LEA-Entscheidung vertagt Ellwangen will nachverhandeln

Von Carola Fuchs 

Sicherheitsbesamte kontrollieren das Gepäck der Flüchtlinge, die in die Lea Ellwangen kommen. Foto: dpa
Sicherheitsbesamte kontrollieren das Gepäck der Flüchtlinge, die in die Lea Ellwangen kommen. Foto: dpa

Der Gemeinderat vertagt seine Entscheidung überraschend.Die CDU möchte, dass die Vertragslaufzeit verkürzt wird und fordert Zugeständnisse vom Landkreis.

Ellwangen - Der Ellwanger Gemeinderat kann sich nicht entscheiden. Nach zweieinhalbstündiger, sachlicher Debatte über einen Weiterbetrieb der Landeserstaufnahmeeinrichtung für Flüchtlinge (LEA) in der ehemaligen Reinhardt-Kaserne hat das Gremium am Donnerstagabend überraschend das Thema auf Antrag der Christdemokraten noch einmal vertagt. Der Grund: die CDU möchte, dass die Stadt sowohl mit dem Kreis, als auch mit dem Land noch einmal über den nun vorliegenden Vertragsentwurf verhandelt.

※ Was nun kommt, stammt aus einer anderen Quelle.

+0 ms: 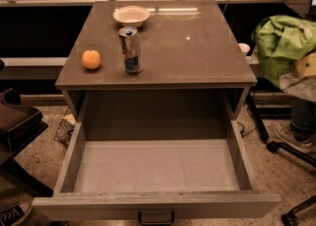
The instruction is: Place green rice chip bag into top drawer
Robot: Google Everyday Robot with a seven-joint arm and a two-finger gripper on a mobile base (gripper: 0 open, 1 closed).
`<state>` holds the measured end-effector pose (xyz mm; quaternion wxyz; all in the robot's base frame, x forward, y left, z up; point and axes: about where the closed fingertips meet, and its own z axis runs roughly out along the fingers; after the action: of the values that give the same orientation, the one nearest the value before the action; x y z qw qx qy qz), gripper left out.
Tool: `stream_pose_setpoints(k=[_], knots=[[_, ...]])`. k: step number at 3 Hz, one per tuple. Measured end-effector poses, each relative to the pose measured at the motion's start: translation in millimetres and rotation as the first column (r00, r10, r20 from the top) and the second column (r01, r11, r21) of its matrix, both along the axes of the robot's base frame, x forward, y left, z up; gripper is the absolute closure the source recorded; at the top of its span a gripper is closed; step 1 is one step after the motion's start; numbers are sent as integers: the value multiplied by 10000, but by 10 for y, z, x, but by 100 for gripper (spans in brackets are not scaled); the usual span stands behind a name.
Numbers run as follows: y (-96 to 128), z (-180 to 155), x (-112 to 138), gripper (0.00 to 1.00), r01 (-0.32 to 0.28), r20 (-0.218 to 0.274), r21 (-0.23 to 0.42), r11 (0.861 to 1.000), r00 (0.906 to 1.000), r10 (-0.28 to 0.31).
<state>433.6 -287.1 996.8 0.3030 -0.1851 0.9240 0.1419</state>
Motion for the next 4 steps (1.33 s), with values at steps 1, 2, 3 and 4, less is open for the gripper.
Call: stream_pose_setpoints(k=[1,2,3,4], knots=[[42,-276,25,100,17,-446,-41,10000,9990,-19],[128,-809,54,100,-64,-716,110,9999,9974,71],[365,-1829,281,100,-205,-1415,289,9994,9896,244],[519,-2275,416,100,-365,-1725,323,9988,9841,416]])
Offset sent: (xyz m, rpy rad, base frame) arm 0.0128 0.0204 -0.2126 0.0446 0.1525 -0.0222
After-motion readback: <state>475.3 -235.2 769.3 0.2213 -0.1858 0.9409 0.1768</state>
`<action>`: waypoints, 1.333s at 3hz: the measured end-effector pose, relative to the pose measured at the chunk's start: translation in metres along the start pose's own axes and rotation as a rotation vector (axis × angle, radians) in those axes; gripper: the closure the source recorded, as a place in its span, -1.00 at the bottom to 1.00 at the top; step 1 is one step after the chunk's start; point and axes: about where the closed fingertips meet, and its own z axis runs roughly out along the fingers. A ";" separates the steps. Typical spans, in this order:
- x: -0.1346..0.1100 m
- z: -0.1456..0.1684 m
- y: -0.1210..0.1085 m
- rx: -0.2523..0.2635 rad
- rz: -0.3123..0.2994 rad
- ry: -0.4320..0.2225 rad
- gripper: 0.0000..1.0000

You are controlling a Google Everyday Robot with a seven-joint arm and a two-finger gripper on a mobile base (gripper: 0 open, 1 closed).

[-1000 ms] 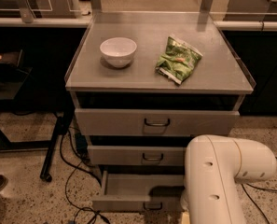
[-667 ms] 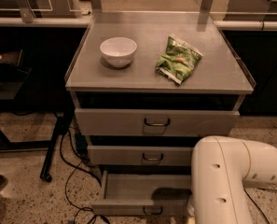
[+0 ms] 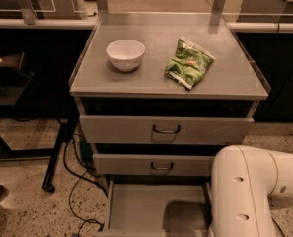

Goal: Open bottom drawer

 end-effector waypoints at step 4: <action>0.015 -0.001 0.026 -0.024 0.045 0.007 -1.00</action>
Offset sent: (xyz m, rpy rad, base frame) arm -0.0830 -0.0476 0.0118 -0.0052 0.0834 -0.1421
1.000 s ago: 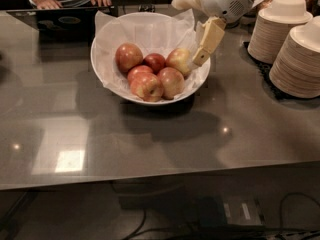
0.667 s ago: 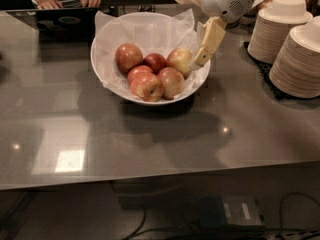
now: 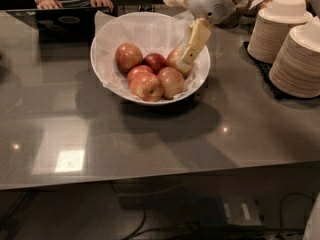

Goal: Pick apple from white bowl

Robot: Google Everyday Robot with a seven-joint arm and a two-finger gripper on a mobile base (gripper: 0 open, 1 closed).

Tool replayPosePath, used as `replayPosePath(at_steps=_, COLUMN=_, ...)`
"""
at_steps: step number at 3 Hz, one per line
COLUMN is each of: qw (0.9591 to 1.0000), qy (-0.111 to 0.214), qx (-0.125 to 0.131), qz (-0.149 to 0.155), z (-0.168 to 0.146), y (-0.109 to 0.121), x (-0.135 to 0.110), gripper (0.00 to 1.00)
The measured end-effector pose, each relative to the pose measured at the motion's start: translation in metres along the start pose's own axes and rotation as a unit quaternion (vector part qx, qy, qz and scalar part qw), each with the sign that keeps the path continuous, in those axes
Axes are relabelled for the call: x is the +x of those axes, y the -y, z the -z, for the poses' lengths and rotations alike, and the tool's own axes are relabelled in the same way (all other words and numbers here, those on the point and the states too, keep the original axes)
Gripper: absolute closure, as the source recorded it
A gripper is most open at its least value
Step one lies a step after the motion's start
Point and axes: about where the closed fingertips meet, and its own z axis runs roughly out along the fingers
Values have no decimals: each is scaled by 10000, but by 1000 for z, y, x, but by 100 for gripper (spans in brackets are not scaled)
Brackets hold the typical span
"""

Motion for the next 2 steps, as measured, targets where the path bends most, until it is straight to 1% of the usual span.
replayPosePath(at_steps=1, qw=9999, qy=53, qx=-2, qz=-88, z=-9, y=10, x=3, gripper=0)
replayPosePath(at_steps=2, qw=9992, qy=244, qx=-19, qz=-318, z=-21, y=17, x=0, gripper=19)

Die Christdemokraten fordern, die geplante Laufzeit des Kontrakts weiter zu verkürzen. Vom Ostalbkreis möchte die CDU konkretere Zusagen für die Einrichtung einer Gesundheitsakademie in Ellwangen. Die endgültige Entscheidung soll Anfang nächsten Jahres fallen. In der 24 000 Einwohner zählenden Stadt sind zurzeit knapp 600 Flüchtlinge untergebracht. Ellwangen ist neben Karlsruhe, Freiburg und Sigmaringen der vierte LEA-Standort im Land.

Im Verlauf der Diskussion hatte sich eine knappe Ablehnung der Vertragsverlängerung abgezeichnet. Der Oberbürgermeister Karl Hilsenbek (CDU), die Grünen, die SPD und einige CDU-Stadträte hatten sich für die Fortführung der LEA bis Ende 2024 ausgesprochen. „Ellwangen kann LEA“, betonte etwa Rudolf Kitzberger (Grüne). Die Freien Wähler und die Mehrheit der CDU votierten dagegen. Der aktuelle Vertrag endet im April 2020.

Vor allem den Christdemokraten ging es dabei nicht nur um den Weiterbetrieb der Einrichtung an sich. Sie kritisierten den vorliegenden Vertragsentwurf, den die Stadt mit dem Ostalbkreis und dem Land ausgehandelt hatte, als nicht substanziell genug. Es fehlten verpflichtende Zusagen des Landes und des Kreises, die Stadt künftig bei der anstehenden Konversion des Kasernengeländes zu unterstützen.

Für eine Weiterführung der LEA „brauchen wir eine breite Mehrheit“, so Hilsenbek. Mit einem knappen Votum sei niemand geholfen, insofern hofft der Rathauschef, dass das Land und der Ostalbkreis der Stadt bei den anstehenden Gesprächen noch einmal entgegen kommen.